=== Begin Enclosure ===

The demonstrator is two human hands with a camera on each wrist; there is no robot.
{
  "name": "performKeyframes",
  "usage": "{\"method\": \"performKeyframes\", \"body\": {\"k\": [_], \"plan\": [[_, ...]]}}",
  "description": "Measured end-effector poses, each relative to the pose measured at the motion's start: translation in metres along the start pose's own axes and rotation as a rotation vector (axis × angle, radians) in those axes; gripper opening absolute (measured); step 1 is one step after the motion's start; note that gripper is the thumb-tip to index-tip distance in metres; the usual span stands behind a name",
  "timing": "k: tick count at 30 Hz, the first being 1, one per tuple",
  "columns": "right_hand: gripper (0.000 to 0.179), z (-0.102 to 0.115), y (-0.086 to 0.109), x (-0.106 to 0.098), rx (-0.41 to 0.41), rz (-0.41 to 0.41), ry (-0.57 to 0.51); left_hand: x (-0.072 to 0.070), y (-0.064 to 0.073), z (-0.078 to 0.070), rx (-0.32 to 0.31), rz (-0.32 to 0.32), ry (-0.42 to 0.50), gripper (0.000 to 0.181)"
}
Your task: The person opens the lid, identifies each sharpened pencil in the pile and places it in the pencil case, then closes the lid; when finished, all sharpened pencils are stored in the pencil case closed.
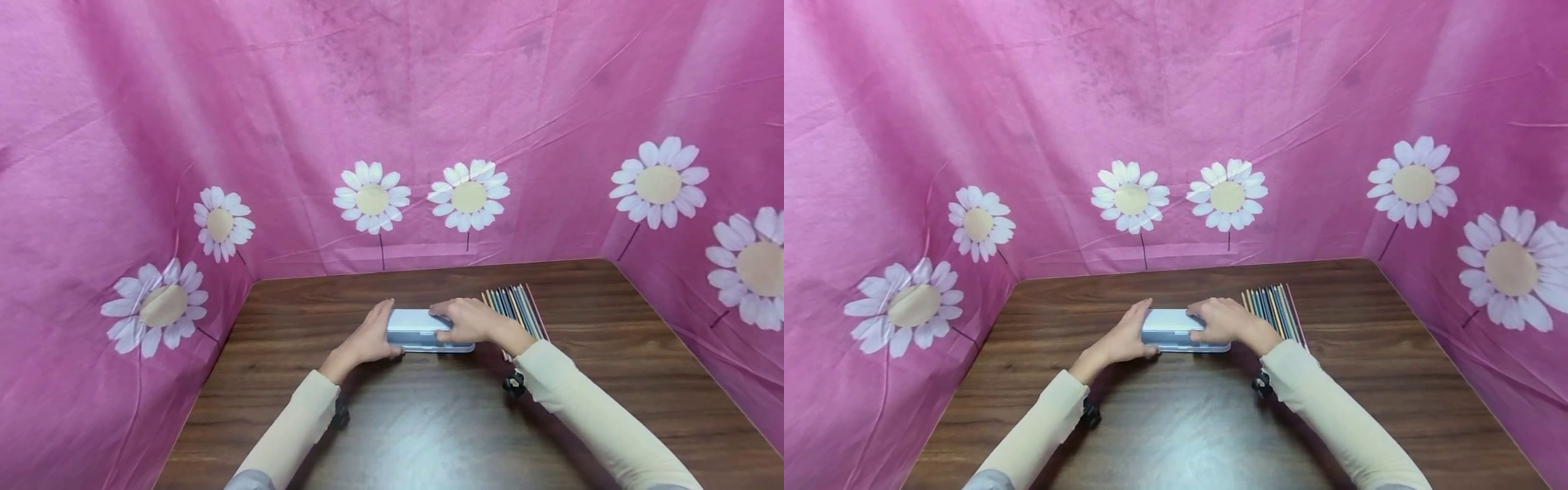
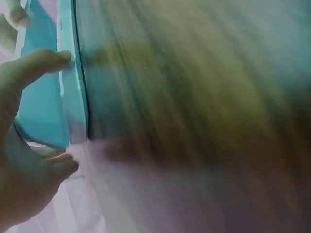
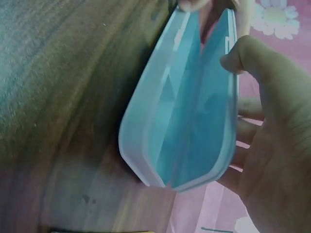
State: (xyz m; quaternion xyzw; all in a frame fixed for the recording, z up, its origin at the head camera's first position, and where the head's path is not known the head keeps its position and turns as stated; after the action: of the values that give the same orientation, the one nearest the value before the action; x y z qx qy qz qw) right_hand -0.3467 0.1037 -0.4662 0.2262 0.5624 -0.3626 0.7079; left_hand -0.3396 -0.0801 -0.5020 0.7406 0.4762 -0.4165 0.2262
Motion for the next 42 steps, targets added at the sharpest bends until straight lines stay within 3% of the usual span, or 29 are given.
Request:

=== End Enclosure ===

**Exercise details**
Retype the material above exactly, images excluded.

**Your response**
The demonstrator is two human hands with a camera on each wrist; there is no robot.
{
  "name": "performKeyframes",
  "usage": "{\"method\": \"performKeyframes\", \"body\": {\"k\": [_], \"plan\": [[_, ...]]}}",
  "description": "Measured end-effector poses, each relative to the pose measured at the motion's start: translation in metres along the start pose's own axes and rotation as a rotation vector (axis × angle, radians) in those axes; gripper opening absolute (measured); step 1 is one step after the motion's start; note that gripper is the thumb-tip to index-tip distance in metres; the usual span stands behind a name",
  "timing": "k: tick count at 30 Hz, the first being 1, one per tuple",
  "columns": "right_hand: gripper (0.000 to 0.179), z (-0.102 to 0.115), y (-0.086 to 0.109), x (-0.106 to 0.098), rx (-0.41 to 0.41), rz (-0.41 to 0.41), ry (-0.57 to 0.51); left_hand: x (-0.072 to 0.070), y (-0.064 to 0.073), z (-0.078 to 0.070), rx (-0.32 to 0.31), rz (-0.32 to 0.32), ry (-0.42 to 0.50), gripper (0.000 to 0.181)"
}
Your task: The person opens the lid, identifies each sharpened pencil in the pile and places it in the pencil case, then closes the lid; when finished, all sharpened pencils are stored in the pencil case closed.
State: (xyz m; quaternion xyzw; all in a frame fixed for the recording, z up, its origin at the head camera's first position, and where the head's path is not known the head keeps its position and turns as stated; after the action: of the values that give the same orientation, the one nearest the value before the action; x y z qx qy qz qw) right_hand -0.3467 0.1037 -0.4662 0.2262 0.5624 -0.3626 0.7079; left_hand -0.3396 -0.0801 -0.5020 0.7406 0.4762 -0.4165 0.2262
Motion for the next 42 steps, targets added at the sharpest bends until straight lines stay within 3% of the usual span, or 29 are given.
Request:

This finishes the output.